Later, he had not been so well. A note from his sister informed Mabel that "Willy wished to thank her for her kind letters, but he was not quite strong enough to write."

At last they brought him home, and Mabel, calling as soon as she learned of the arrival, was met by Miss Louise, whose sad pale face told of nights of watching and of hope almost gone.

"The doctor says he may linger until the leaves fall," she said, in answer to Mabel's inquiries; then with a passionate outburst, "O Mabel, it is cruel, cruel, to take away our darling! This is your kind, loving God!"

Mabel sat down beside her friend, offering no word of reply, no attempt at consolation, knowing too well how worse than useless are words when the soul first tastes the bitterness of death, remembering her own hour of darkness, for once in Mabel Wynn's young life, death had come very near taking away a bright earthly hope. So she waited until Louise grew calm and spoke again.

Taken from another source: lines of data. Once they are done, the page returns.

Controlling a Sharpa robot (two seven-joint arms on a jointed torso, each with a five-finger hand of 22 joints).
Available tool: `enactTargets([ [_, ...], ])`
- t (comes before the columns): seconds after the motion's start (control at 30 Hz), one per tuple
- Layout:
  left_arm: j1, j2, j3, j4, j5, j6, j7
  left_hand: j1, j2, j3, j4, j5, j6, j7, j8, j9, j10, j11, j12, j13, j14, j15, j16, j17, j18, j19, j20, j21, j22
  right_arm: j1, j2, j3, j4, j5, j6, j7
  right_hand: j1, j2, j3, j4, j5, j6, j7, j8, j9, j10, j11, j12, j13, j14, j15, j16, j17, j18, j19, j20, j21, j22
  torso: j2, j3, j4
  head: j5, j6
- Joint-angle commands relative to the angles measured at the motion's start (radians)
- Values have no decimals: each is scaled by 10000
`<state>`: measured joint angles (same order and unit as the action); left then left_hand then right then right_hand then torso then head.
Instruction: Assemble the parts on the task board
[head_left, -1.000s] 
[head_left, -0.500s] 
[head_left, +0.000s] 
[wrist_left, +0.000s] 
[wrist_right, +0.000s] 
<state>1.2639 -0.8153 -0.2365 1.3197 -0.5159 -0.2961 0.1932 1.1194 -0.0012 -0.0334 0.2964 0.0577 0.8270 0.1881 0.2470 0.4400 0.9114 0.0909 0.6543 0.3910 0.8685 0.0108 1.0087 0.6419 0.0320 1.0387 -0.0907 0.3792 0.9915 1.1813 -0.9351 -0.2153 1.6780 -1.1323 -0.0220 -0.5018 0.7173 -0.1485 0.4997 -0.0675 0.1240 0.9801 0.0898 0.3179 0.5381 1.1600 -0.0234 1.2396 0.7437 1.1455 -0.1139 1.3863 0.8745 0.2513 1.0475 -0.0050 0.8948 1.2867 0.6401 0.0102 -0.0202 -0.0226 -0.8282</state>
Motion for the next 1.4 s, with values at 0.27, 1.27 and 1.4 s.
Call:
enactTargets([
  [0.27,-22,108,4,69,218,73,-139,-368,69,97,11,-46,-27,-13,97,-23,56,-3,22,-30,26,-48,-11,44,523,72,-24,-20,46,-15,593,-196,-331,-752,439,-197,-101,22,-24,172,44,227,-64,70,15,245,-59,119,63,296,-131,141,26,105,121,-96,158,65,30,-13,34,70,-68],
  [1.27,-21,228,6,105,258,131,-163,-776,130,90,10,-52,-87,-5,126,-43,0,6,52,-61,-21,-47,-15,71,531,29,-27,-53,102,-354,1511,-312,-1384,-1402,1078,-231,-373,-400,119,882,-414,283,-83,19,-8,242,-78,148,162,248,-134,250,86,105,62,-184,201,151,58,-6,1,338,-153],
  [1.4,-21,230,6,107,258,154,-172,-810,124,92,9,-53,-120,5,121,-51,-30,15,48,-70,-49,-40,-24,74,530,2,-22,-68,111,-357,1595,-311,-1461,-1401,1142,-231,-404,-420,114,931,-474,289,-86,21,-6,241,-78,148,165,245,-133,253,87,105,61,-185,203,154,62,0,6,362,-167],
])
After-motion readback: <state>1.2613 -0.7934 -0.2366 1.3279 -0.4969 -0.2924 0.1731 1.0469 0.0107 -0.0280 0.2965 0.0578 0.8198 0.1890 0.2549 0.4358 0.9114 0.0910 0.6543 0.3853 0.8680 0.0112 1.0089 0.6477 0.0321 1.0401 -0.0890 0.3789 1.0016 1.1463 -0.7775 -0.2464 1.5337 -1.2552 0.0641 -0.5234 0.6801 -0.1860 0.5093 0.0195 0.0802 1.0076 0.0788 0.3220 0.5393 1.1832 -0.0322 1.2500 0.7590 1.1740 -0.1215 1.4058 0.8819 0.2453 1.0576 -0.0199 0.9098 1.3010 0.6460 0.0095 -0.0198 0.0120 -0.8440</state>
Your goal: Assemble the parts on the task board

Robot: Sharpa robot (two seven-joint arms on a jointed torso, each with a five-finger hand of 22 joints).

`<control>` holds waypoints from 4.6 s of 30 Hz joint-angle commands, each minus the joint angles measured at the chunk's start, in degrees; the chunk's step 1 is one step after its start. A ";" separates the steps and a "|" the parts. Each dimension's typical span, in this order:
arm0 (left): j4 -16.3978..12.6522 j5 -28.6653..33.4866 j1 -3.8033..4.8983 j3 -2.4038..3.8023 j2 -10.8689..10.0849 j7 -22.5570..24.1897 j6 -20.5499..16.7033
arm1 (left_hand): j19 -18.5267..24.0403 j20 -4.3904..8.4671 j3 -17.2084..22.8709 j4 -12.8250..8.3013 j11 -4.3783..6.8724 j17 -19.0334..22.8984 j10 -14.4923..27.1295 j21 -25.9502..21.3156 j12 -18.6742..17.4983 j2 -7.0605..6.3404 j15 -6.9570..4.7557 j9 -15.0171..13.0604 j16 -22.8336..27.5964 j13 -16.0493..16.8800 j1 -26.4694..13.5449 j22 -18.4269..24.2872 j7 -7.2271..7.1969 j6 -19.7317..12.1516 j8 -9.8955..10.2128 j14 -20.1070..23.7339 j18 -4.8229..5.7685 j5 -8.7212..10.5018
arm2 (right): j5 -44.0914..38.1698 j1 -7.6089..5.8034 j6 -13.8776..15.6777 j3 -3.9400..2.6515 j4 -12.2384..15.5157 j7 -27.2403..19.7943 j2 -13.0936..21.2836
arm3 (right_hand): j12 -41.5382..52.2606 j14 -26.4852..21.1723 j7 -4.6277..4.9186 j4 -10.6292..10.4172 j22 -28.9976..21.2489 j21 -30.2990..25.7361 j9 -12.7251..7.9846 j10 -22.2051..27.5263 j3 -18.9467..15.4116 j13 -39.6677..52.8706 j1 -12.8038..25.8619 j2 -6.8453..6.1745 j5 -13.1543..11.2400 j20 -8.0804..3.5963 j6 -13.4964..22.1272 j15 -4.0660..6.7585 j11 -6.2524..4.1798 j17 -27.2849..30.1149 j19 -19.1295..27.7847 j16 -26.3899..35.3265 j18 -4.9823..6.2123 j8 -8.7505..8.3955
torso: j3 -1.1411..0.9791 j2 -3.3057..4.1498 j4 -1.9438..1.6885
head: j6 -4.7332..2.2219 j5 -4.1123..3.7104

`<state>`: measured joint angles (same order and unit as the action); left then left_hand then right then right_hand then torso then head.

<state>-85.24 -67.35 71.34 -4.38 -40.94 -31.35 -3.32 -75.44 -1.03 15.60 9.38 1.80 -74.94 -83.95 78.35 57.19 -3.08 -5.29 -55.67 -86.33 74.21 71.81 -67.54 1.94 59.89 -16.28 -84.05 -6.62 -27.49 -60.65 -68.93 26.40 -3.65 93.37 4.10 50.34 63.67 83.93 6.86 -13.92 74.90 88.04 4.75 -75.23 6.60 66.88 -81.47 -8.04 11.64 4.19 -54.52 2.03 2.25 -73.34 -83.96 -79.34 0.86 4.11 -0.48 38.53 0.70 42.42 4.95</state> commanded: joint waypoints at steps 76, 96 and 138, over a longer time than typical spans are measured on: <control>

"Willy has several times said he should not get well, but we thought it a fancy, until this morning Dr. Myers told us the same. But I won't give up yet. He must get well."

"Louise, dear friend—" began Mabel.

"Oh, I know what you are going to say. You Christians talk about submission to the will of God, but I don't see that the most do not rebel quite as often as we do."

"Does Willy?" asked Mabel, softly.

"No; but he is unlike any one I ever knew. The darling! I cannot give him up. You need not talk resignation to me."

"I will not," returned Mabel. "You mistook my intention. Until you look upon God as your friend you cannot say, 'Thy will be done.' I think you will grow to feel differently; but just now I only wanted to say that in your grief, you must not forget what awaits him, how he will be welcomed in the other world, how more than all you have hoped for him here will be realized there. He is very dear to me. I have watched him ripening for the time of his ingathering, and I feel sure that he is Christ's very own."